M. Jules [Ginet] peut, de vive voix, vous dire sur Allevard tout ce que vous
pourriez désirer; il y a passé un mois l'an dernier pour le même motif qui nous
y a conduits; c'est un pays qui a ses beautés, sans doute, mais qui n'égale pas
sous ce rapport d'autres contrées où il a plu à Dieu de nous faire séjourner en
divers temps. Nous y avons trouvé une belle église neuve de bon style, un Curé
pieux et homme édifiant, très bienveillant pour tous, pour nous en particulier.

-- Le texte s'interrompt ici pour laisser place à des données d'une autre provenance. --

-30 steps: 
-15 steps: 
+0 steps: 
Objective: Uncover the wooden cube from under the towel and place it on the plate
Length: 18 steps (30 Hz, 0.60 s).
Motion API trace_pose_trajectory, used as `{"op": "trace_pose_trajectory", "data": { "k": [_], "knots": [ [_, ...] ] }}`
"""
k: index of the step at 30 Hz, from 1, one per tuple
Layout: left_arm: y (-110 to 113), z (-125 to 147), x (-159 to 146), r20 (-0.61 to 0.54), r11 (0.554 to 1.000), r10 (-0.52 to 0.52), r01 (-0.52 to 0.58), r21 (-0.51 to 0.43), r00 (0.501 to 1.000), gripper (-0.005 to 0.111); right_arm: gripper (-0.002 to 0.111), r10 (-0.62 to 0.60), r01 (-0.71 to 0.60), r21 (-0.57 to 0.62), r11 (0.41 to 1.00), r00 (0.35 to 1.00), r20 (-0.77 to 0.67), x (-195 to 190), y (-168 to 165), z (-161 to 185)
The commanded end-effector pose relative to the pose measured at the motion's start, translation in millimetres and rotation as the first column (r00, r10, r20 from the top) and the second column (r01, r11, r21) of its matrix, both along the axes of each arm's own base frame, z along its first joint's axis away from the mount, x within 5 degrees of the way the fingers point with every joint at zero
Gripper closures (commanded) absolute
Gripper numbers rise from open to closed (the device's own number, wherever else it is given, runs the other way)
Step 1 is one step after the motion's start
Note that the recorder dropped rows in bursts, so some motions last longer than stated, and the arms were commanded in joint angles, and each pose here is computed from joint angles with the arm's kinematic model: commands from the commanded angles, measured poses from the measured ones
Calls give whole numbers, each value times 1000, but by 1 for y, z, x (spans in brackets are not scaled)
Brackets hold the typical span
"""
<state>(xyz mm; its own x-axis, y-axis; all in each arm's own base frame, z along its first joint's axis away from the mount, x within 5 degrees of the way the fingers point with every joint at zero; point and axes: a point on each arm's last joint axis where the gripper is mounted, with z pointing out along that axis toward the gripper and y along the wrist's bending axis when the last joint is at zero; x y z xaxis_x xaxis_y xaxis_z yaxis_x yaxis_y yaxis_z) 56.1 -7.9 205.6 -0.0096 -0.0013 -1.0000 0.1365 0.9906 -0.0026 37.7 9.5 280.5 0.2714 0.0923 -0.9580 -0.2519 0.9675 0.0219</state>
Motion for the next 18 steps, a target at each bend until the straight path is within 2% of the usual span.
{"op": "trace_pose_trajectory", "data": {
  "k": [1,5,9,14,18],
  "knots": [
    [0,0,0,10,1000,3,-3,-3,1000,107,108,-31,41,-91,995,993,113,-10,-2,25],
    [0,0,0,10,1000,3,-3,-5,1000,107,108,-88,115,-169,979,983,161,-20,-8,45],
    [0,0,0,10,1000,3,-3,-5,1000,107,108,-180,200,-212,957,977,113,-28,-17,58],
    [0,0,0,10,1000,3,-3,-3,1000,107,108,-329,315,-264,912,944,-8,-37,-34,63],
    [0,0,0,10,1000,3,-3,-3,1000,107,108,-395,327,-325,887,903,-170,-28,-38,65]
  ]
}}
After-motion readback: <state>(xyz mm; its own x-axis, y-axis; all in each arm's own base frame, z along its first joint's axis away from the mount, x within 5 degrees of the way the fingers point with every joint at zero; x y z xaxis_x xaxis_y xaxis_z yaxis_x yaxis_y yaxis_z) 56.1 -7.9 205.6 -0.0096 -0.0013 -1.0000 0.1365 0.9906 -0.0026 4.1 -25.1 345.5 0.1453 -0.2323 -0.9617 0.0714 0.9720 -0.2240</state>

J'offre tous les jours le St Sacrifice presque à la même heure qu'on
le fait chez nous, à 7h; j'ai la chapelle du Sacré Cœur, mon f. Paillé est mon
servant de messe; les soins de santé n'empêchent jusqu'ici aucun de nos
exercices. J'ai essayé de boire de l'eau des sources sulfureuses, elle ne m'a
pas réussi, loin de là; il faudra pourtant encore l'essayer; présentement, je
vais 4 ou 5 fois par jour dans la salle d'inhalation (cela veut dire
respiration) et je prends quelques bains d'eau sulfurée. Il y a ici à peu près
1.500 malades; aucun ne paraît mourant, mais presque tous y sont pour un soin
réel et un besoin vrai de leur santé. Allevard n'est pas, comme d'autres
séjours d'eaux, un lieu de distraction et de plaisir; il y a un grand nombre
d'ecclésiastiques et de religieux et religieuses; l'enseignement et la
prédication sont de grandes causes de fatigue et d'épuisement. Prenez, cher
ami, quelque temps de repos pour n'avoir pas besoin de venir à Allevard. Ai-je
besoin de dire que nous pensons beaucoup à vous, que nous prions beaucoup pour
notre cher Chaville, et pour tous ceux qui l'habitent, et pour tous ceux qui y
viendront; qu'à la montagne de la
Salette, surtout, nous avons prié de toute la ferveur de
notre âme et que mon memento
aux deux messes que j'y ai célébrées a été bien long; j'avais tant de choses à
demander! l'esprit de notre divin
Seigneur encore si imparfaitement entré en nous, l'esprit de notre Père St
Vincent de Paul, qui met pour ainsi dire à notre portée et modèle à notre usage
les vertus et la vie de notre bien-aimé Sauveur. En outre, l'esprit religieux,
l'esprit de nos œuvres dans l'abnégation de nous-mêmes et le zèle vrai et
ardent pour le bien des âmes. J'ai la confiance que quelque chose de tout cela
viendra en nous, car peut-on revenir les mains vides quand on a visité la Mère par excellence, la
bonne, la tendre et miséricordieuse Mère; confiance, l'avenir sera bon pour
nous.
Adieu, bien cher ami, adieu aussi à tous nos chers frères; je les vois tous des
yeux du cœur, et je les embrasse bien tendrement en J. et M.
Votre ami et Père affectionné
Le Prevost
J'ai répondu à Mme Busquet que son offre ne pouvait être acceptée.
Notre f. Audrin peut donner un acompte au marchand de bois, s'il le juge à
propos.
Secouez un peu les mélancolies de M. François [Bokel]; s'il n'y prend garde,
son humeur inquiète et sensible ferait préjudice à son avenir spirituel;
suivez-le de près, causez avec lui, tâchez de pénétrer cet intérieur que nous
ne voyons pas encore assez intimement.
Présentez mon respect à M. le Curé; j'aurais aimé à le voir avant mon départ,
mais j'étais à bout de forces et dans une extrême fatigue.